6.16 No Recourse. This Agreement may only be enforced against, and any claims or cause of action that may be based upon, arise out of or relate to this Agreement, or the negotiation, execution or performance of this Agreement, the transactions contemplated hereby or the subject matter hereof may only be made against the parties hereto and no Person who is not a named party to this Agreement, including any past, present or future Affiliate, Portfolio Company, director, officer, employee, incorporator, member, manager, partner, stockholder, agent, attorney or representative of any named party hereto or any past, present or future Affiliate, Portfolio Company, director, officer, employee, incorporator, member, manager, partner, stockholder, agent, attorney or representative of any of the foregoing (each, a “Non-Recourse Party”) shall have any liability (whether in contract or in tort, in law or in equity, or otherwise based upon any theory that seeks to impose liability of an entity party against its owners or Affiliates) for any obligations or liabilities arising under, in connection with or related to this Agreement or for any claim based on, in respect of, or by reason of, this Agreement or the transactions contemplated hereby and each party hereby waives and releases all such liabilities against any such Non-Recourse Party.
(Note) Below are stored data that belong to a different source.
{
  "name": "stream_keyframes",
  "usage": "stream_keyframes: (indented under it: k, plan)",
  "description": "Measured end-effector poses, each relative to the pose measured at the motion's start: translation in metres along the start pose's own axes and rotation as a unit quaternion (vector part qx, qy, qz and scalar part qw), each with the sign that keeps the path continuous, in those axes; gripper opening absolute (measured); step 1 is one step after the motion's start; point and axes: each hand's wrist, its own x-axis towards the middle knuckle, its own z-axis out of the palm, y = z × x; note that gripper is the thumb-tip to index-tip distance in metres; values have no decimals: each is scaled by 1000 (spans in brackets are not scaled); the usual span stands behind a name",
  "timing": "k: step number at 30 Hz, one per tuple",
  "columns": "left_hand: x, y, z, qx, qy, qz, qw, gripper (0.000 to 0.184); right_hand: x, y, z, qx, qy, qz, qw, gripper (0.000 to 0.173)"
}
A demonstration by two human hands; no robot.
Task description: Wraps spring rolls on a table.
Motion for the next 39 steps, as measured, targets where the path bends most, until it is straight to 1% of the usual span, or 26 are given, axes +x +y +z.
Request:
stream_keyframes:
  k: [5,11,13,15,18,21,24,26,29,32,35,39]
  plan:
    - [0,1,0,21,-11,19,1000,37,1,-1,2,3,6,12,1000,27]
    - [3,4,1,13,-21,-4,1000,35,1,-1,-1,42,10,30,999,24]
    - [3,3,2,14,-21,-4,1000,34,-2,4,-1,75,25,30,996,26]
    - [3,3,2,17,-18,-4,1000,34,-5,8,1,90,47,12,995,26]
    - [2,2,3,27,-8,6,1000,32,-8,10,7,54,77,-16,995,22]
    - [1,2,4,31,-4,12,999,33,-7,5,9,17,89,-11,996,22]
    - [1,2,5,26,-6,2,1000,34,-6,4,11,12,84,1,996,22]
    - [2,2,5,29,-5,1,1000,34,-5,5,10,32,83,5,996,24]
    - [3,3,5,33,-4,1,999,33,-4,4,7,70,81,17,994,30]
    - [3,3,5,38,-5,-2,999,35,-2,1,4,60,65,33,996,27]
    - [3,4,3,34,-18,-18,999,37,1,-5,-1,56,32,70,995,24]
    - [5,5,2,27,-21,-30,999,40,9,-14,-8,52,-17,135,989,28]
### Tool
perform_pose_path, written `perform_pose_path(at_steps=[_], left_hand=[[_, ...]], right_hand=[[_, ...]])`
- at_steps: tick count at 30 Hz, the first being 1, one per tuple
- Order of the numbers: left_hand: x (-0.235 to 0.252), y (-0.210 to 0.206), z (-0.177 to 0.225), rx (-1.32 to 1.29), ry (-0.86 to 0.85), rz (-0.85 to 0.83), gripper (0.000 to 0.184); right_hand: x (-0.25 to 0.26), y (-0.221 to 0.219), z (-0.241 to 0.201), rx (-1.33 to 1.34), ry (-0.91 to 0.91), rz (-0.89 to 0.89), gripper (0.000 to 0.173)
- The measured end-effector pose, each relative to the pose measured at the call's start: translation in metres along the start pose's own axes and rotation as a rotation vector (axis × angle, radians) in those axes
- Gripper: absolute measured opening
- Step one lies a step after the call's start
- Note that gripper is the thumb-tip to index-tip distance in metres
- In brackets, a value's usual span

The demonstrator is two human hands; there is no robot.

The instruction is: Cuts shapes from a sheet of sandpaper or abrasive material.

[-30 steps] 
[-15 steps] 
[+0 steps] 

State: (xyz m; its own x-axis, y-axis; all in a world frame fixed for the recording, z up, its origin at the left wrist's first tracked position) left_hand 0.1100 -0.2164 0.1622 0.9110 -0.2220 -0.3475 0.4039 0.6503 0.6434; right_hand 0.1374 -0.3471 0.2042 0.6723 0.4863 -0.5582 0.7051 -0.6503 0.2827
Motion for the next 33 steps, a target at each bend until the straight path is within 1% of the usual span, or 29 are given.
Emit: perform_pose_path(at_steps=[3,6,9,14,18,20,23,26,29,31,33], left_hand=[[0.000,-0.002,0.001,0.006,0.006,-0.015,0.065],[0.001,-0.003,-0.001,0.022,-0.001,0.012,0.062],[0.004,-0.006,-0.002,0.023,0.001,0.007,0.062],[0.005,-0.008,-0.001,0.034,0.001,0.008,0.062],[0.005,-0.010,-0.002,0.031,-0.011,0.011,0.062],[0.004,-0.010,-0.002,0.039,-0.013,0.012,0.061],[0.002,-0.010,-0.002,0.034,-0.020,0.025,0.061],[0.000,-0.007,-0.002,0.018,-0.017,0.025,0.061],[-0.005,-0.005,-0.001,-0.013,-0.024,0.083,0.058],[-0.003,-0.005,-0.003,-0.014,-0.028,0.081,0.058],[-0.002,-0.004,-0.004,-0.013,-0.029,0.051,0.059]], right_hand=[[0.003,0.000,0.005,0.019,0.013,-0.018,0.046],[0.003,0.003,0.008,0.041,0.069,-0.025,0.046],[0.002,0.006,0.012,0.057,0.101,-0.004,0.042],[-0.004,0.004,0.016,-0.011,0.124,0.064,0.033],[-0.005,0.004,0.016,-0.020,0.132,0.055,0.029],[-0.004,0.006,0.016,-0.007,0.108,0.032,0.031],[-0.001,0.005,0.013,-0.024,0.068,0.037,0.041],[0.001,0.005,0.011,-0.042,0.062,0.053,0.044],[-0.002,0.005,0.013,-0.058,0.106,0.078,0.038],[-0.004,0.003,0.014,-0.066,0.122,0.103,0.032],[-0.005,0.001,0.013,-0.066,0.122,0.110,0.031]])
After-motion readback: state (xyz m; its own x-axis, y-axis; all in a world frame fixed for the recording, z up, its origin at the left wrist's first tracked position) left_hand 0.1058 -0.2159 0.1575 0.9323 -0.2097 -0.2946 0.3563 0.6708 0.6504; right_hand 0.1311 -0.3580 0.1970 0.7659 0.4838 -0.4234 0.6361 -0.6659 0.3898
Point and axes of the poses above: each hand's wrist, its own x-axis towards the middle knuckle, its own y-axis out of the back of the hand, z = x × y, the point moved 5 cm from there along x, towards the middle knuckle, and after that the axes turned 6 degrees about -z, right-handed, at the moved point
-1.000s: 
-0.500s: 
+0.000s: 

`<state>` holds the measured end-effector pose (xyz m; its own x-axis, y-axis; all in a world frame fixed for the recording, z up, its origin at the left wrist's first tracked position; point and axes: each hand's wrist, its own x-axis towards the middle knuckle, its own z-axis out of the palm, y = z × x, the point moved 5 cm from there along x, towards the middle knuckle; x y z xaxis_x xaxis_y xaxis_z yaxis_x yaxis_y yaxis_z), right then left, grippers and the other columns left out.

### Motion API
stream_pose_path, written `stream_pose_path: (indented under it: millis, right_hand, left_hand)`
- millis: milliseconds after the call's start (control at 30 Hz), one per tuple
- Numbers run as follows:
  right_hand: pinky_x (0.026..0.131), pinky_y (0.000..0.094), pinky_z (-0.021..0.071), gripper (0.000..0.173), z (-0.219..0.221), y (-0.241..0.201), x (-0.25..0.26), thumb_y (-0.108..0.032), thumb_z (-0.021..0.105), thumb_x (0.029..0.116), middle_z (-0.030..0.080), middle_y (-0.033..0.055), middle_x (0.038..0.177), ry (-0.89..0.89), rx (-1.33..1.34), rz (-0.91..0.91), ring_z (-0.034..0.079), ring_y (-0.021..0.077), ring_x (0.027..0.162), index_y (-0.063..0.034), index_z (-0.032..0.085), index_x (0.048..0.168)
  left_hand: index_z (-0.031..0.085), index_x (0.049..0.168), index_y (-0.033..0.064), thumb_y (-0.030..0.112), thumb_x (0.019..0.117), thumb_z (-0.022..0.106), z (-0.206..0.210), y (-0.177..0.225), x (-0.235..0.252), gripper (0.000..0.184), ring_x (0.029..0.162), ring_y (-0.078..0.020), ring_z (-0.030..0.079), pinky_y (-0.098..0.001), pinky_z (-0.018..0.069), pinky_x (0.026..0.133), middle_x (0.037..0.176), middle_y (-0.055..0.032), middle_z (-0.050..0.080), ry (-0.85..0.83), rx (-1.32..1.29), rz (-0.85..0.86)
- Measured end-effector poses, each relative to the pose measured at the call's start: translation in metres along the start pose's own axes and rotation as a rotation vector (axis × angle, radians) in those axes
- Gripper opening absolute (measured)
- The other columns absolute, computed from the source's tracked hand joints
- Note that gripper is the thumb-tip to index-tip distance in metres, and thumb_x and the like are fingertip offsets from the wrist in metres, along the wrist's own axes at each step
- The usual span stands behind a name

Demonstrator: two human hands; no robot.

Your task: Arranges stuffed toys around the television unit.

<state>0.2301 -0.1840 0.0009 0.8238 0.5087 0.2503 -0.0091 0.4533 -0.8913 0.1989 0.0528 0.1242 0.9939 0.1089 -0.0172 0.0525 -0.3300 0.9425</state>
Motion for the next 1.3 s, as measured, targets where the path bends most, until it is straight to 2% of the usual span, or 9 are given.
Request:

Without limiting the rights of any party against the other parties hereto, in no event shall any party or any of its Affiliates seek to enforce this Agreement against, make any claims for breach of this Agreement against, or seek to recover monetary damages from, any Non-Recourse Party. Each Non-Recourse Party is expressly intended as third-party beneficiaries of this Section 6.16. Notwithstanding the foregoing, nothing in this Section 6.16 shall limit any Person’s liability to the extent such Person has committed fraud.